Despite an already strong run, Changzhou Tiansheng New Materials Group Co., Ltd. (SZSE:300169) shares have been powering on, with a gain of 33% in the last thirty days. Not all shareholders will be feeling jubilant, since the share price is still down a very disappointing 15% in the last twelve months.
Since its price has surged higher, when almost half of the companies in China's Chemicals industry have price-to-sales ratios (or "P/S") below 1.8x, you may consider Changzhou Tiansheng New Materials Group as a stock probably not worth researching with its 3.8x P/S ratio. Nonetheless, we'd need to dig a little deeper to determine if there is a rational basis for the elevated P/S.
How Changzhou Tiansheng New Materials Group Has Been Performing
Revenue has risen at a steady rate over the last year for Changzhou Tiansheng New Materials Group, which is generally not a bad outcome. It might be that many expect the reasonable revenue performance to beat most other companies over the coming period, which has increased investors' willingness to pay up for the stock.

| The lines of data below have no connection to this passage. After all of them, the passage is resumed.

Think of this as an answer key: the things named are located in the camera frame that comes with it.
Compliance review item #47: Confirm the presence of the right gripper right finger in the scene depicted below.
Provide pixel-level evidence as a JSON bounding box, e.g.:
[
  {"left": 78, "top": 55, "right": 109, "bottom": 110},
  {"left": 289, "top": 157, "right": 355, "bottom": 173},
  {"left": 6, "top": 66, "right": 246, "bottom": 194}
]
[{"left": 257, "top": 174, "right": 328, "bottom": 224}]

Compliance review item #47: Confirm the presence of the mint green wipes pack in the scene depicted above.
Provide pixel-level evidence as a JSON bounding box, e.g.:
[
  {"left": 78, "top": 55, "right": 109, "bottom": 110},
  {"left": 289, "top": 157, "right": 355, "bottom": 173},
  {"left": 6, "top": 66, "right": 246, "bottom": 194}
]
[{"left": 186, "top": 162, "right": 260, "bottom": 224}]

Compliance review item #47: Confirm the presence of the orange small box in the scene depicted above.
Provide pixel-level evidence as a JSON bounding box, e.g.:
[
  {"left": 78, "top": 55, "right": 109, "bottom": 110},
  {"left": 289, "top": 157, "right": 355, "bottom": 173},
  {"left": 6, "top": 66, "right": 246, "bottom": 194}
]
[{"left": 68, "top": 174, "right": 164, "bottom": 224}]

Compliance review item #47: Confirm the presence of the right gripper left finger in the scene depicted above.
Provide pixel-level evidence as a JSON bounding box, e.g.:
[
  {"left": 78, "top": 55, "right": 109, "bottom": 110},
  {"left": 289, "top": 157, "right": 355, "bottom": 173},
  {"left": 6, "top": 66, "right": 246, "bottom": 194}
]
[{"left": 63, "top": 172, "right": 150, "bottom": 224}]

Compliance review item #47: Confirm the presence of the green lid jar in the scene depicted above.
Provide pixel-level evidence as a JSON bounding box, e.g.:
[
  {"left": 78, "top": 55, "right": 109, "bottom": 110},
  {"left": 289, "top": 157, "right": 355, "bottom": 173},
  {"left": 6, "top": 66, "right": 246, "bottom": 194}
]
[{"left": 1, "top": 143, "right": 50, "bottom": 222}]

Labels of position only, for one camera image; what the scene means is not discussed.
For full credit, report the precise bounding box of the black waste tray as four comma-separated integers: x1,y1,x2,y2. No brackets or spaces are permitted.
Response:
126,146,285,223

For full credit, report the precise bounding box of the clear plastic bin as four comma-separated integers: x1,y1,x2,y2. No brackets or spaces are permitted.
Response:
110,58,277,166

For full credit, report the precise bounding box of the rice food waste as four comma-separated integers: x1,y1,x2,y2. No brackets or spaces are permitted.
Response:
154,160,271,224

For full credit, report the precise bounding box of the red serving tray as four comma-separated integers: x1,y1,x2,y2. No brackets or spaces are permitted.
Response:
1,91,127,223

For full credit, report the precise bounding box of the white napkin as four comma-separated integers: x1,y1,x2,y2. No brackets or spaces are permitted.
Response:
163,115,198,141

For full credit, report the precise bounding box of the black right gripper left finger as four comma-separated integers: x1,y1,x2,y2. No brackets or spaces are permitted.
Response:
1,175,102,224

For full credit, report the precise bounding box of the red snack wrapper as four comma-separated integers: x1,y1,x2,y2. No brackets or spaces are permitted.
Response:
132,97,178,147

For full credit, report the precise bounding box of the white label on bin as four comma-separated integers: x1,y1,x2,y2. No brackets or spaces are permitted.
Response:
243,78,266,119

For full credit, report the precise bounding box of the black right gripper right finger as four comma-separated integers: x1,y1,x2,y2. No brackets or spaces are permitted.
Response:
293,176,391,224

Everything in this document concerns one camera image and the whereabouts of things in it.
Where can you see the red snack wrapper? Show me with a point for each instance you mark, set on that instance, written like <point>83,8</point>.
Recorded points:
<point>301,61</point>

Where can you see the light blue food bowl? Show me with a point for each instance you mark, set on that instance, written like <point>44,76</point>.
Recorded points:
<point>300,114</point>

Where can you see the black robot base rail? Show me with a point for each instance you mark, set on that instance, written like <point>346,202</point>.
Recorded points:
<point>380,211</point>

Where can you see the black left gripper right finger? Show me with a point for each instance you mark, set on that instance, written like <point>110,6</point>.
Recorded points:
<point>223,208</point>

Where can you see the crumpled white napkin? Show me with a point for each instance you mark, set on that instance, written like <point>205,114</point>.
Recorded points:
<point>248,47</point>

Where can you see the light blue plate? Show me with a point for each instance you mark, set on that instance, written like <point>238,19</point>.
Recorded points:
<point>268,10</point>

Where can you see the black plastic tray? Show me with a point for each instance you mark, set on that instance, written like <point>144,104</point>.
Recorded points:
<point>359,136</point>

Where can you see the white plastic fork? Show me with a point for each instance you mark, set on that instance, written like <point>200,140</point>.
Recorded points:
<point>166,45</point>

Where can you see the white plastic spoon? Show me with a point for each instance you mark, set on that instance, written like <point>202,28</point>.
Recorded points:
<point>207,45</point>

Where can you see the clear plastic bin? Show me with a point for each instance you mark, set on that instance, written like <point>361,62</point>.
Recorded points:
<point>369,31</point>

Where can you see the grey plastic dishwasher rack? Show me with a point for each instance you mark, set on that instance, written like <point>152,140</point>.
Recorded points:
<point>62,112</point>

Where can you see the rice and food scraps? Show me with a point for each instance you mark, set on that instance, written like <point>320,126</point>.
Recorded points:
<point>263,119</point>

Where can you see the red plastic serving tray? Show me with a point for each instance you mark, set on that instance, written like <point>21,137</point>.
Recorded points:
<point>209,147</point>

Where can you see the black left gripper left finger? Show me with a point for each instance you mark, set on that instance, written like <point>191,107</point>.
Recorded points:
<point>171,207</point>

You'd really hope so, otherwise you're paying a pretty hefty price for no particular reason.
Although there are no analyst estimates available for Changzhou Tiansheng New Materials Group, take a look at this free data-rich visualisation to see how the company stacks up on earnings, revenue and cash flow.
Do Revenue Forecasts Match The High P/S Ratio?
In order to justify its P/S ratio, Changzhou Tiansheng New Materials Group would need to produce impressive growth in excess of the industry.
If we review the last year of revenue growth, the company posted a worthy increase of 7.2%. Ultimately though, it couldn't turn around the poor performance of the prior period, with revenue shrinking 35% in total over the last three years. Therefore, it's fair to say the revenue growth recently has been undesirable for the company.
Weighing that medium-term revenue trajectory against the broader industry's one-year forecast for expansion of 21% shows it's an unpleasant look.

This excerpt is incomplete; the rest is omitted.